Ela trabalhava para ele há dois anos. Cinco anos mais jovem que ele, recém-saída da adolescência, não podia vê-lo como homem. Ele era apenas o patrão. Um bom patrão diga-se de passagem, que dava presentes, perdoava faltas e atrasos, mas patrão.
Seu trabalho era cuidar da casa e da comida. Ela gostava. No entanto, retribuía o cuidado do patrão se prestando às vezes como secretária, office-girl e até mesmo contadora. Era boa em economia.
Nos dois anos compartilhados tinha executado bem seu trabalho. Tratava o patrão com cuidado e lidava bem com a ida e vinda de amigos, amantes e parentes. Todos gostavam dela. Não invejavam a empregada. Apenas gostavam.
Ele de sua parte tratava-a com deferência. Dava presente no dia da secretária, no dia do contador, no aniversário. Era um tratamento especial, mas sem arroubos familiares. Havia uma distância segura.
Até pedir aquela arrumação.
Percebeu que seu armário estava desorganizado e pediu que ela reorganizasse, limpasse e tudo mais. Ela não se aborreceu. Nada tão difícil de fazer.
No meio do trabalho no entanto se deparou com um caixa de sapatos repleta de cartas devolvidas pelo correio. Olhou o remetente. Era o patrão. Como estavam abertas postou-se em pose de lótus no chão e pôs-se a ler.
Em meia hora já havia lido metade das cartas. Chorava.
Elas apresentavam diante de si um patrão apaixonado por uma tal Luíza que obviamente nunca recebeu o amor daquelas missivas.
A total falta de reservas das cartas fez com que ela flutuasse em sentimos diversos. " Tenho ficado parado olhando você de longe e a imagem de sua pele branca, completamente nua, coberta apenas com os cabelos de deixa com vontade de te cheirar, beijar, lamber, tocar, alisar, massagear. Tenho vontade de me fundir a você. " ou ainda " " recebi seu abraço de despedida e só posso dizer que foi maravilhoso. Cada vez que você passa os braços em volta de mim é como se eu fosse derreter".

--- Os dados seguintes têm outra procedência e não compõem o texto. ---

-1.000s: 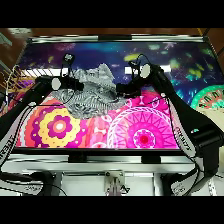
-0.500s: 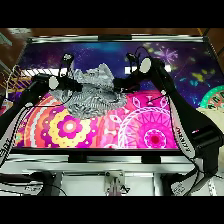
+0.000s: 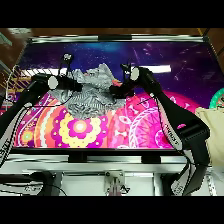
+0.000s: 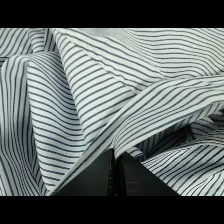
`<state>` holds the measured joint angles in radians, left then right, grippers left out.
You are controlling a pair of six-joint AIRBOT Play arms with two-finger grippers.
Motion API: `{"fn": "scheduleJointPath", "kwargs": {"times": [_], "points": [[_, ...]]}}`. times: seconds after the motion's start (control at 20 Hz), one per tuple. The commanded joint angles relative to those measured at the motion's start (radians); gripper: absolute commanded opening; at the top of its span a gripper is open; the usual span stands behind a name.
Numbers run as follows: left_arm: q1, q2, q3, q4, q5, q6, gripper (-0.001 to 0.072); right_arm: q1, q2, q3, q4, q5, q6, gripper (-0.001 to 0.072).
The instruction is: Fold the shirts.
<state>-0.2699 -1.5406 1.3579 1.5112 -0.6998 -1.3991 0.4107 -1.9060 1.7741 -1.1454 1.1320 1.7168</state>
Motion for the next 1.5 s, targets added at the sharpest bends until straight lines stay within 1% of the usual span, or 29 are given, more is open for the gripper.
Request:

Ela não conseguia parar de ler. Surpreendia-se por nunca ter visto no patrão aquela capacidade avassaladora de amar. " Não me sinto muito orgulhoso de mim, essas cartas são o reflexo da minha covardia. No entanto, depois que você vai embora essa parece ser a única forma de manter a sensação de sua presença viva em mim".
Percebeu que era tarde. O patrão iria chegar e ela tinha que guardar tudo. Quando ele chegou não conseguiu evitar o rubor no rosto. Olhava sua face e via, translúcida, a capacidade incomensurável de amar. Passou a amá-lo.
Ansiava sua chegada. Ciumava a presença de todos. Suspirava em sua presença.
Demorou três meses para que ele percebesse. Perguntou o que havia acontecido. Depois de uma gagueira instantânea resolver contar. Estava apaixonada por ele e não podia mais trabalhar ali, por que o sentimento a estava consumindo. Ele pareceu perplexo.
Saiu sem se despedir e duas horas depois, de volta, disse que concordava com a sua saída. Também havia sofrido assim e se afastar do amor impossível tinha sido a melhor coisa que fez. Apagou nela a centelha de esperança de que o romance pudesse um dia acontecer.
Ela arrumou suas coisa e ele se ofereceu para levá-la à rodoviária. Voltaria para a casa dos pais. Seguiram em silencio até a porta do ônibus. Na despedida ela alisou a roupa sem saber o que fazer com as mãos. Sentiu-se bonita naquela roupa.
Ele a olhou longamente, segurou seu rosto, beijou seus lábios, disse adeus e boa sorte. Da janela do ônibus ela pode vê-lo arrancando o carro e indo embora. Pensou em lhe enviar cartas de amor.